*Your goal*: Go through the data and copy every line exactly, but not the images.

Given data section start

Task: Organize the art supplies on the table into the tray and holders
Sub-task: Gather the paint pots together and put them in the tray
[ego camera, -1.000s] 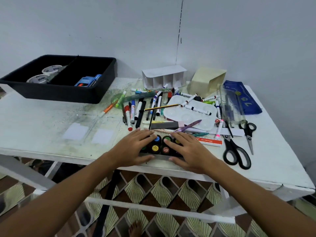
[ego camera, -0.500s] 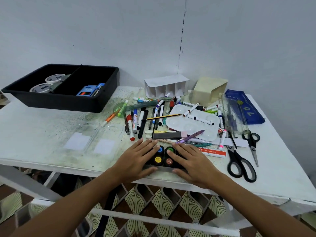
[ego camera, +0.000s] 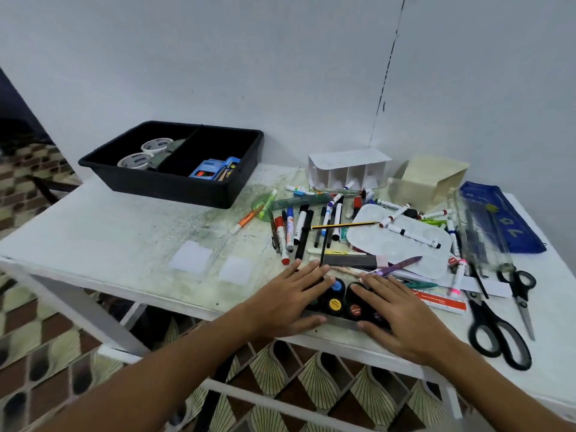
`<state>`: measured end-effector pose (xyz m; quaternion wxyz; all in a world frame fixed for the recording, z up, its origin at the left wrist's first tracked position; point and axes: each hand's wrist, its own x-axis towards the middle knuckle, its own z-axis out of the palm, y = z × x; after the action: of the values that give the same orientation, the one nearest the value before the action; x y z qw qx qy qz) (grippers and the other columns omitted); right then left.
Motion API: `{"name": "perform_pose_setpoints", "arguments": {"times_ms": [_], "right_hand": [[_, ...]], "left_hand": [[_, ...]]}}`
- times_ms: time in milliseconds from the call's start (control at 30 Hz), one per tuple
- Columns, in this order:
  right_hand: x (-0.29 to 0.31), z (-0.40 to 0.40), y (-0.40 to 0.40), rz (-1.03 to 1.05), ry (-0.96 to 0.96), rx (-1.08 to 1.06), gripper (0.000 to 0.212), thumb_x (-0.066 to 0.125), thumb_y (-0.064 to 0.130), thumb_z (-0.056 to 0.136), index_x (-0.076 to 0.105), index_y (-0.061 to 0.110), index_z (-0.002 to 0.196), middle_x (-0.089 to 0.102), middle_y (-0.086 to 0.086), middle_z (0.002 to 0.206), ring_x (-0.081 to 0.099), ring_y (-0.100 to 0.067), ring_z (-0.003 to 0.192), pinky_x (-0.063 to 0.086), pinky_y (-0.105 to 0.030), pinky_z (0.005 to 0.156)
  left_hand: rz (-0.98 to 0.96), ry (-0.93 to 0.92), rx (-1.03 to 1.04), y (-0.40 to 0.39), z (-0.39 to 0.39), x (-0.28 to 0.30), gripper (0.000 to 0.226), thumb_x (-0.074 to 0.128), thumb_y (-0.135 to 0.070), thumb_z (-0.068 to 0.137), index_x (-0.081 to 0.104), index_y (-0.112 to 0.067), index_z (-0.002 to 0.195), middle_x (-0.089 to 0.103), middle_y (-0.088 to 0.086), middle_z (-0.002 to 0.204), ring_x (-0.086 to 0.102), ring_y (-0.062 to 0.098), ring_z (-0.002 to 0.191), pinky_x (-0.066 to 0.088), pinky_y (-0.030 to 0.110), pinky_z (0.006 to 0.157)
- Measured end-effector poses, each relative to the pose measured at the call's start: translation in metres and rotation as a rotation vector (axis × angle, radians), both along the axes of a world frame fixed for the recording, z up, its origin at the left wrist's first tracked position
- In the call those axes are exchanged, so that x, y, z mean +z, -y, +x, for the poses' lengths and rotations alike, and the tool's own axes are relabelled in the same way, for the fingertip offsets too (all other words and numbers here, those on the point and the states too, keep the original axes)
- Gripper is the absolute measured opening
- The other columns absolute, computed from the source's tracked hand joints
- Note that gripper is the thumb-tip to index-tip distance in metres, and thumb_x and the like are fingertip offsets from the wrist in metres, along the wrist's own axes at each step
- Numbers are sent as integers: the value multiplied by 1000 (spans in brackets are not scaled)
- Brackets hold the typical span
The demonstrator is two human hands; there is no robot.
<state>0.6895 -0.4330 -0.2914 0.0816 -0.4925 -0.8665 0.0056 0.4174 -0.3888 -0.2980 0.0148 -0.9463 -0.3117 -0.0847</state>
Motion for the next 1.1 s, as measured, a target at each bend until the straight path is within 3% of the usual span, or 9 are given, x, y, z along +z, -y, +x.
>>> {"name": "perform_pose_setpoints", "arguments": {"times_ms": [233, 567, 767, 967, 1100], "right_hand": [[-4, -53, -13, 82, -9, 58, 64, 30, 61, 97, 30, 25, 150, 37, -7, 153, 31, -26, 142, 20, -41, 117], [-2, -67, -13, 54, 90, 48, 65, 30, 61, 98, 31, 22, 150, 40, -9, 150, 34, -20, 140, 19, -36, 114], [10, -57, -13, -77, -74, 39, 69, 21, 66, 97, 7, 29, 154, 4, 4, 161, -3, -8, 148, -7, -27, 119], [23, -11, 5, -89, -185, -128, 71, 20, 67, 94, 22, 27, 153, 14, 4, 160, 10, -7, 147, 2, -24, 120], [34, 33, 10, -56, -254, -311, 64, 36, 60, 94, 40, 22, 146, 36, 0, 153, 36, -16, 139, 30, -32, 115]], "left_hand": [[16, -28, -55, -10, -41, 3, 66, 28, -56, 99, 20, -18, 153, 23, 13, 158, 13, 29, 148, 12, 47, 120], [18, 1, -100, -15, -49, -16, 66, 29, -53, 100, 17, -18, 154, 24, 14, 158, 18, 30, 147, 19, 51, 118], [52, 185, -125, -21, -20, -2, 57, 39, -53, 97, 47, -16, 138, 51, 7, 139, 43, 23, 131, 29, 45, 114], [4, 228, -248, -31, 37, 11, 57, 37, -55, 98, 48, -17, 138, 51, 5, 140, 42, 21, 132, 26, 37, 113], [-24, 236, -295, -48, 84, 24, 54, 40, -53, 97, 54, -15, 133, 56, 7, 131, 49, 21, 121, 38, 37, 104]]}}
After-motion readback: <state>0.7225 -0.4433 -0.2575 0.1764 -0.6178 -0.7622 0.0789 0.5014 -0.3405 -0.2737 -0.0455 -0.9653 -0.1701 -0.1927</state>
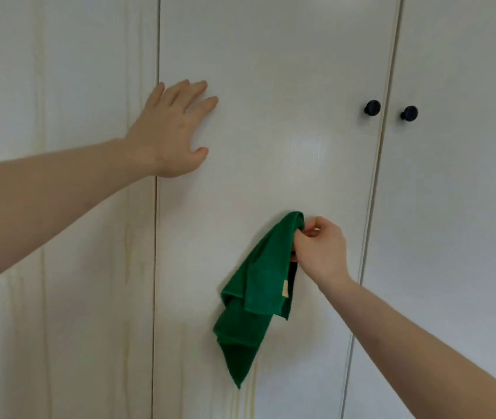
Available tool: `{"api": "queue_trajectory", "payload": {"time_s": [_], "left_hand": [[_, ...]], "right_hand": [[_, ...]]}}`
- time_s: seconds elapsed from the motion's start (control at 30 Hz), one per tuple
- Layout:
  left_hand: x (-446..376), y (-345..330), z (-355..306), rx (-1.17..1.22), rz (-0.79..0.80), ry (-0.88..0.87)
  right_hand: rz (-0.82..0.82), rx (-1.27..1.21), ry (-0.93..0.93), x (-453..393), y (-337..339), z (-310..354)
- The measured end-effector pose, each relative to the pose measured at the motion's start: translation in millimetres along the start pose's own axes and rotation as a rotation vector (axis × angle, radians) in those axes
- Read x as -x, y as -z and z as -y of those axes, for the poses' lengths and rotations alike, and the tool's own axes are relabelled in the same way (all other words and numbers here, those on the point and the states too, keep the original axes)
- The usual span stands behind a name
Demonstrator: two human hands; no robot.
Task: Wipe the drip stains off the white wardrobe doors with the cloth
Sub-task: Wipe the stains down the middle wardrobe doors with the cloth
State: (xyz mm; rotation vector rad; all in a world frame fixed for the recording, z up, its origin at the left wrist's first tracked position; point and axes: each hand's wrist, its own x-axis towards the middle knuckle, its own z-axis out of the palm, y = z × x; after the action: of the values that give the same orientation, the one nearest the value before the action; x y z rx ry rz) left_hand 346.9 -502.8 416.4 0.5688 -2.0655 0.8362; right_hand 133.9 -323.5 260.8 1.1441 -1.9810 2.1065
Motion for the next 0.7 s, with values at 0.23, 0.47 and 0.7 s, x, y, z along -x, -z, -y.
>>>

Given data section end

*Response box*:
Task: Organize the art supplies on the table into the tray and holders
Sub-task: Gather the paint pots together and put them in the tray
[ego camera, -1.000s] 
[ego camera, -0.500s] 
[ego camera, +0.000s] 
`<state>`: measured end-effector pose (xyz m; quaternion wxyz; all in a world frame fixed for the recording, z up, its origin at the left wrist's first tracked position; point and axes: each hand's wrist, its own x-axis towards the middle knuckle, its own z-axis out of the palm, y = z × x; after the action: of the values that give the same orientation, the one nearest the value before the action; x y z qw qx qy qz) (grippers and the other columns omitted); right then left.
Motion API: `{"name": "perform_pose_setpoints", "arguments": {"times_ms": [_], "right_hand": [[_, ...]], "left_hand": [[_, ...]]}}`
- times_ms: time in milliseconds from the call's start (control at 30 Hz), one per tuple
- Columns, in this order:
  right_hand: x (-0.29 to 0.31), z (-0.40 to 0.40), y (-0.40 to 0.40), rz (-1.03 to 1.05), ry (-0.96 to 0.96), rx (-1.08 to 1.06), gripper (0.000 to 0.212), thumb_x (-0.066 to 0.125), thumb_y (-0.064 to 0.130), thumb_z (-0.056 to 0.136), index_x (-0.076 to 0.105), index_y (-0.061 to 0.110), index_z (-0.002 to 0.196), middle_x (-0.089 to 0.102), middle_y (-0.086 to 0.086), middle_z (0.002 to 0.206), ring_x (-0.081 to 0.099), ring_y (-0.100 to 0.067), ring_z (-0.003 to 0.192), pinky_x (-0.063 to 0.086), pinky_y (-0.105 to 0.030), pinky_z (0.005 to 0.156)
  left_hand: rz (-0.98 to 0.96), ry (-0.93 to 0.92), rx (-1.03 to 1.04), y (-0.40 to 0.39), z (-0.39 to 0.39), x (-0.28 to 0.30), gripper (0.000 to 0.226), thumb_x (-0.074 to 0.128), thumb_y (-0.135 to 0.070), thumb_z (-0.068 to 0.137), index_x (-0.081 to 0.104), index_y (-0.112 to 0.067), index_z (-0.002 to 0.195), middle_x (-0.089 to 0.103), middle_y (-0.088 to 0.086), middle_z (-0.002 to 0.204), ring_x (-0.086 to 0.102), ring_y (-0.062 to 0.098), ring_z (-0.002 to 0.191), pinky_x (-0.066 to 0.088), pinky_y (-0.030 to 0.110), pinky_z (0.006 to 0.157)
- Measured end-effector poses, each relative to the pose measured at the call's start: translation in metres and rotation as a rotation vector (axis × angle, radians), both along the axes of a world frame fixed for the recording, z up, its origin at the left wrist's first tracked position
- In the call those axes are exchanged, so that x, y, z mean +z, -y, +x, for the poses' lengths and rotations alike, and the tool's own axes are relabelled in the same way, for the fingertip offsets too (all other words and numbers here, those on the point and the states too, keep the original axes)
- Gripper is the absolute measured opening
- The other columns absolute, computed from the source's tracked hand joints
- Note that gripper is the thumb-tip to index-tip distance in metres, and thumb_x and the like are fingertip offsets from the wrist in metres, along the wrist's own axes at each step
- Numbers are sent as integers: the value multiplied by 1000 (spans in brackets are not scaled)
- Brackets hold the typical span
The demonstrator is two human hands; there is no robot.
<state>0.6895 -0.4330 -0.2914 0.0816 -0.4925 -0.8665 0.0056 0.4174 -0.3888 -0.2980 0.0148 -0.9463 -0.3117 -0.0847</state>
Motion for the next 1.1 s, as measured, a target at each bend until the straight path is within 3% of the usual span, or 9 are given, x, y, z along +z, -y, +x.
>>> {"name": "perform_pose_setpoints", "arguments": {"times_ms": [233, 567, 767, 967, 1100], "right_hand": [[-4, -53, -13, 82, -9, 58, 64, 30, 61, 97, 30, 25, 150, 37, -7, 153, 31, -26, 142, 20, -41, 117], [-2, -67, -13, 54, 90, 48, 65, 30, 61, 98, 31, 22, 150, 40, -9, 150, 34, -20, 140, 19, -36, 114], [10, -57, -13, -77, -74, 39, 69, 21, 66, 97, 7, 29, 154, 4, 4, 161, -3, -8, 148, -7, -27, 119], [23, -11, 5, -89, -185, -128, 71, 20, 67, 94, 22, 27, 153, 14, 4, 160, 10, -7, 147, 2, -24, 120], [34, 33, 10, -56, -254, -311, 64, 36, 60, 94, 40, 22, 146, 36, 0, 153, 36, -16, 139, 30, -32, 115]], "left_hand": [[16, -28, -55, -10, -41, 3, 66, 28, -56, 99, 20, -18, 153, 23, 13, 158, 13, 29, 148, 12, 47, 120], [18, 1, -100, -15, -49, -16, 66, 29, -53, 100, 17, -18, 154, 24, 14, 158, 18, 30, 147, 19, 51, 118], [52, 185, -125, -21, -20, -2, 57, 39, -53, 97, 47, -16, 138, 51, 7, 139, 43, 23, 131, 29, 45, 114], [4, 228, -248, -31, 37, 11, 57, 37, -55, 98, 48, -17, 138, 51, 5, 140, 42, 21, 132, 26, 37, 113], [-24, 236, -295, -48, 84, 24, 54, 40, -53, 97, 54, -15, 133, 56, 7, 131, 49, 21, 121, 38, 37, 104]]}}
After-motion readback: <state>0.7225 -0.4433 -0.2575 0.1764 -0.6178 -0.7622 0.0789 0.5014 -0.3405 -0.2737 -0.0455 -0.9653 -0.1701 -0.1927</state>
Available tool: `{"api": "queue_trajectory", "payload": {"time_s": [_], "left_hand": [[_, ...]], "right_hand": [[_, ...]]}}`
- time_s: seconds elapsed from the motion's start (control at 30 Hz), one per tuple
- Layout:
  left_hand: x (-446..376), y (-345..330), z (-355..306), rx (-1.17..1.22), rz (-0.79..0.80), ry (-0.88..0.87)
  right_hand: rz (-0.82..0.82), rx (-1.27..1.21), ry (-0.93..0.93), x (-453..393), y (-337..339), z (-310..354)
- The measured end-effector pose, each relative to the pose measured at the motion's start: translation in millimetres along the start pose's own axes and rotation as a rotation vector (axis × angle, radians) in those axes
- Read x as -x, y as -z and z as -y of those axes, for the poses' lengths and rotations alike, and the tool's own axes are relabelled in the same way (all other words and numbers here, those on the point and the states too, keep the original axes)
- The usual span stands behind a name
Demonstrator: two human hands; no robot.
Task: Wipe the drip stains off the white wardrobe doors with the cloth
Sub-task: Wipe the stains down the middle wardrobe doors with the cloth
State: (xyz mm; rotation vector rad; all in a world frame fixed for the recording, z up, its origin at the left wrist's first tracked position; point and axes: each hand's wrist, its own x-axis towards the middle knuckle, its own z-axis out of the palm, y = z × x; after the action: of the values that give the same orientation, the one nearest the value before the action; x y z rx ry rz) left_hand 346.9 -502.8 416.4 0.5688 -2.0655 0.8362; right_hand 133.9 -323.5 260.8 1.1441 -1.9810 2.1065
Motion for the next 0.7 s, with values at 0.23, 0.47 and 0.7 s, x, y, z along -x, -z, -y.
>>>

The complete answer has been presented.